The way it was

I had a need, or a friend had a need, to benchmark some algorithms in the browser. Some things you are used to being easy, and this was one. It wasn’t.

The main benchmarking library is benchmark. It dates back many years to the days when javascript speed had an impact on loading. The rivalry between lodash and underscore. The debate on whether it was faster to run your for loop from i=0 up or from i=array.lenght down. Those where heady days.

It turns out that the benchmark library has not been receiving much love lately. It’s hard to get it running as an es6 module using webpack, which is used by React project starters like CRA and Next.js. But, it turns out there is a way to avoid all that.

The way it is

Benchmark was only last updated for node imports with require but it also works as a global that is imported directly into the browser. This is fine because I’m only using it to test an algorithm, not as a part of a larger project.

The way it to import it using a script tag on the page. In CRA you can put this in your /public/index.html page

<script src="https://cdn.jsdelivr.net/npm/lodash">
<script src="https://cdn.jsdelivr.net/npm/platform">
<script src="https://cdn.jsdelivr.net/npm/benchmark">

In Next.js you can import them into your page with the following. (You need “beforeInteractive” to ensure they load in the right order, as benchmark depends on lodash.)
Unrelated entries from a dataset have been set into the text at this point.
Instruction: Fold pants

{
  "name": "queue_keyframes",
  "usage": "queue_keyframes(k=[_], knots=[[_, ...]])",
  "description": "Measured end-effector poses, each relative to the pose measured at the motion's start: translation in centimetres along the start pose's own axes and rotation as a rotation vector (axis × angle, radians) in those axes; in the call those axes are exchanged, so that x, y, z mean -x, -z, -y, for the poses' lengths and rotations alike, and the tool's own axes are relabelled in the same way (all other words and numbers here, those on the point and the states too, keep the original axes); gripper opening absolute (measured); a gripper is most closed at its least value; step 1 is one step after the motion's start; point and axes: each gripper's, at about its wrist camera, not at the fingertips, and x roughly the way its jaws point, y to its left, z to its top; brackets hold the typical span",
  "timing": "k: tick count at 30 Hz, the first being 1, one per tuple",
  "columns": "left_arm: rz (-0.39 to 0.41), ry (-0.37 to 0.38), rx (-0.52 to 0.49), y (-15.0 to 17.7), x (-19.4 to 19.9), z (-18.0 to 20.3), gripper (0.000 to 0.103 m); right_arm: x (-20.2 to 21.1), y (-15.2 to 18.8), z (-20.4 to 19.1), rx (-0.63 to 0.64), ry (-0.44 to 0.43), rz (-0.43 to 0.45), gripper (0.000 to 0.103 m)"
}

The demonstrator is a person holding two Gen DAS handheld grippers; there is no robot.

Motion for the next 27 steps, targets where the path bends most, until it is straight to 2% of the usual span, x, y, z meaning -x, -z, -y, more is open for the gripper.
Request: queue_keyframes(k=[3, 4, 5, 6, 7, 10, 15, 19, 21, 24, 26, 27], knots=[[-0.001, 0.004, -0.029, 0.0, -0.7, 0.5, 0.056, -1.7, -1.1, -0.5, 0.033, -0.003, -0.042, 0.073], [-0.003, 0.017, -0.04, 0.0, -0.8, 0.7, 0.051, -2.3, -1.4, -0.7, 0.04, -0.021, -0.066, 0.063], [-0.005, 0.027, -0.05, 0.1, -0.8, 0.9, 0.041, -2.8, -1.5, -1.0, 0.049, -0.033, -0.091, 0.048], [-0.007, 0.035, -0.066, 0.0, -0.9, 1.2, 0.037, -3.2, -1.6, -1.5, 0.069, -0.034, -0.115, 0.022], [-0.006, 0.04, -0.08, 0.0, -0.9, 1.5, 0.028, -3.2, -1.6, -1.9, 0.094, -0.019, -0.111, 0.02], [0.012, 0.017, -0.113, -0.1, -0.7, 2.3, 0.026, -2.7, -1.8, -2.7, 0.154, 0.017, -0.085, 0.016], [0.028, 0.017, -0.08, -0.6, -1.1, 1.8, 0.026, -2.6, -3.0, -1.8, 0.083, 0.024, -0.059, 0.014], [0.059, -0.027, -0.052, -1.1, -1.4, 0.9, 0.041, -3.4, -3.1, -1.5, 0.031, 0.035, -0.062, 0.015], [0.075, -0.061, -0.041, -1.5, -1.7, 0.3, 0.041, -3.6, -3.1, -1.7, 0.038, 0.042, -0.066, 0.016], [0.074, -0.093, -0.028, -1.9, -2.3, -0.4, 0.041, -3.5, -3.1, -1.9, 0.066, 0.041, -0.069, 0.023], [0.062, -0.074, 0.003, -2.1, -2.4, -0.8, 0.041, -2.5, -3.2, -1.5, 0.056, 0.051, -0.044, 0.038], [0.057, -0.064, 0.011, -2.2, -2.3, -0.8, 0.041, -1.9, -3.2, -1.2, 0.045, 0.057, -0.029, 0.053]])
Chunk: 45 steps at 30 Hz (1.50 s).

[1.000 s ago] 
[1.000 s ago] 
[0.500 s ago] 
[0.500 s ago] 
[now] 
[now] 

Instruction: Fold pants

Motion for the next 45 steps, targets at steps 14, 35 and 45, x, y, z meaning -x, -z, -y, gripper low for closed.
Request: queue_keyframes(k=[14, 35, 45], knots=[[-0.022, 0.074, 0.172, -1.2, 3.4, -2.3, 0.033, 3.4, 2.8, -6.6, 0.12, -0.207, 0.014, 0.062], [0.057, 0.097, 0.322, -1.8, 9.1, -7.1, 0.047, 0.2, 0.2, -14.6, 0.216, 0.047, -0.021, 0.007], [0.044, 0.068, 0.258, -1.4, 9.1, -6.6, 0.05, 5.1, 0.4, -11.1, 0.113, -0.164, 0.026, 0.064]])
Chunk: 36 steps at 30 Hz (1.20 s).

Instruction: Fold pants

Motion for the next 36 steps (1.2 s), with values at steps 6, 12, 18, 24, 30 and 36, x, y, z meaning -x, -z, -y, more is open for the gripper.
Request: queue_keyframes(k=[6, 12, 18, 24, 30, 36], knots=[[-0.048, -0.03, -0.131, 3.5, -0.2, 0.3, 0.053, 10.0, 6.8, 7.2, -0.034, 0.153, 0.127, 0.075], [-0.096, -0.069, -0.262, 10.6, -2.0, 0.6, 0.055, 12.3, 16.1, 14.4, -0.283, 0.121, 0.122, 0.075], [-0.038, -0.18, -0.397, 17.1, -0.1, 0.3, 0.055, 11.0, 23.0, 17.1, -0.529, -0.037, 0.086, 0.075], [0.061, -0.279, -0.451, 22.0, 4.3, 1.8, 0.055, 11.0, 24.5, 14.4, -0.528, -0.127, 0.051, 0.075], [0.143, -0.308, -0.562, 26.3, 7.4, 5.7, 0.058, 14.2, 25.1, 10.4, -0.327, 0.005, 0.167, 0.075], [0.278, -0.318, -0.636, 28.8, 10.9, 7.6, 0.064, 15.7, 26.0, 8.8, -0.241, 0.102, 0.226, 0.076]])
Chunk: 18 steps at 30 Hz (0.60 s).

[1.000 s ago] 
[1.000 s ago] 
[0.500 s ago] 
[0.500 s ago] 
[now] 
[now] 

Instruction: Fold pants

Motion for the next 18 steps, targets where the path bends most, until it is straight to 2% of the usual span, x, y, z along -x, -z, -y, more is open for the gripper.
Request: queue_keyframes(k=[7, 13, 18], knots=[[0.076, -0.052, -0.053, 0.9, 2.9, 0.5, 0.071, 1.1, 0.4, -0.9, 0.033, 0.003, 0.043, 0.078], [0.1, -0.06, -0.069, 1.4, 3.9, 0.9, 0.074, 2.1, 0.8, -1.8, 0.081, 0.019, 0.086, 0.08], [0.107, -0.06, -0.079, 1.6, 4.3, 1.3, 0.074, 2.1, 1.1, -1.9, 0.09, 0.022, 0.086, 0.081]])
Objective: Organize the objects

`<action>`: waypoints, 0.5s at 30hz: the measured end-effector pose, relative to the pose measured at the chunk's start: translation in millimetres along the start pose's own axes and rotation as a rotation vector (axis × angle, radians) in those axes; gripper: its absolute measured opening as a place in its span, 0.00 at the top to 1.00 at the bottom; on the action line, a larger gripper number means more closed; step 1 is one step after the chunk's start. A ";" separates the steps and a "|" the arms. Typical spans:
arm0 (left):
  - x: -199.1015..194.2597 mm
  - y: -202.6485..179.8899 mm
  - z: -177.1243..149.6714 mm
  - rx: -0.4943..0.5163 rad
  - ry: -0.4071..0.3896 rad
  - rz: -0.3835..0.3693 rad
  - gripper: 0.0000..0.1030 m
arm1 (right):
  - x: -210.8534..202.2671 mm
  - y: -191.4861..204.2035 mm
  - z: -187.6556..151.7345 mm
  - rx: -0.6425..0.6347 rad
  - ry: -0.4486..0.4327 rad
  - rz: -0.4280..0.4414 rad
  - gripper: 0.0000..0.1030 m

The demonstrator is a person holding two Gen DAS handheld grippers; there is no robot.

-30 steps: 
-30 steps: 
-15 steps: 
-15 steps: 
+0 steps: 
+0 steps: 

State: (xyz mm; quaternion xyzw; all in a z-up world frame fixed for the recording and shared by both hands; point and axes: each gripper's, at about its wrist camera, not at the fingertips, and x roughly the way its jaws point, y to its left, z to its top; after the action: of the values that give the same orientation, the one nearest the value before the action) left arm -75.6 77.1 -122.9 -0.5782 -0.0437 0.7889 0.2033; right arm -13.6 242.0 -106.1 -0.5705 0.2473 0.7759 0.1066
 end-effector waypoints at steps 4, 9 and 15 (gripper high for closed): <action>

<Script src="https://cdn.jsdelivr.net/npm/lodash" strategy="beforeInteractive"></Script>
<Script src="https://cdn.jsdelivr.net/npm/platform" strategy="beforeInteractive"></Script>
<Script src="https://cdn.jsdelivr.net/npm/benchmark" strategy="beforeInteractive"></Script>

Now, you can access the Benchmark object from the global window object.

##TypeScript

Using TypeScript adds wrinkle to this becuase you need to to declare a window type that includes Benchmark. You can do it by declaring an interface. But the interface will depend on Benchmark. Luckly, you can import the benchmark types.

You will still need to install benchmark, even though you will not use the code (it doesn’t work). But it will still import the types for you.

$ npm install benchmark @types/benchmark

Now, you can use this in your type definition.

import type Benchmark from 'benchmark'

declare global {
  interface Window {
    Benchmark: typeof Benchmark;
  }
}

You will also need to deal with this. (Benchmark is from an age where using this was very common.) Using this in TypeScript can be done with a special argument value in the function.

// a TypeScript function that uses a special `this` arg
function fnTyped(this: any) {
  console.log("this is defined as", this);
}

// the same function in JavaScript 
function fnJs() {
  console.log("this is defined as", this);
}

Pulling it all together.

Setup your index.js

// index.js
<head>
  ...
  <script src="https://cdn.jsdelivr.net/npm/lodash">
  <script src="https://cdn.jsdelivr.net/npm/platform">
  <script src="https://cdn.jsdelivr.net/npm/benchmark">
  ...
</head>

Install types for TypeScript

$ npm install benchmark @types/benchmark

Write your tests in a react component.

import type Benchmark from "benchmark";
import {fn1, fn2} from "./lib/my-fns";

declare global {
  interface Window {
    Benchmark: typeof Benchmark;
  }
}

export default function BenchmarkApp() {
  const handleClick = () => {
    const suite = new window.Benchmark.Suite();
    suite
      .add("benchmark fn1", {
        defer: true, // if using async or promises
        fn: async (deferred:any) => {
          await fn1(1,2,3);
          deferred.resolve();
      }})
      .add("benchmark fn2", {
        defer: true, // if using async or promises
        fn: async (deferred:any) => {
          await fn2(3,4,5);
          deferred.resolve();
      }})
      .on("cycle", function (event: Event) {
        console.log(String(event.target));
      })
      .on("complete", function (this: any) {
        console.log("Fastest is " + (this).filter("fastest").map("name"));
        // Stats for fn1
        console.log("Stats for: " + this[0].name + "\n", this[0].stats);
        // Stats for fn2
        console.log("Stats for: " + this[1].name + "\n", this[1].stats);
        console.log("Benchmarks completed.");
      })
      .run();
  }
}

Now you can use benchmark even though it hasn’t been updated for use with webpack.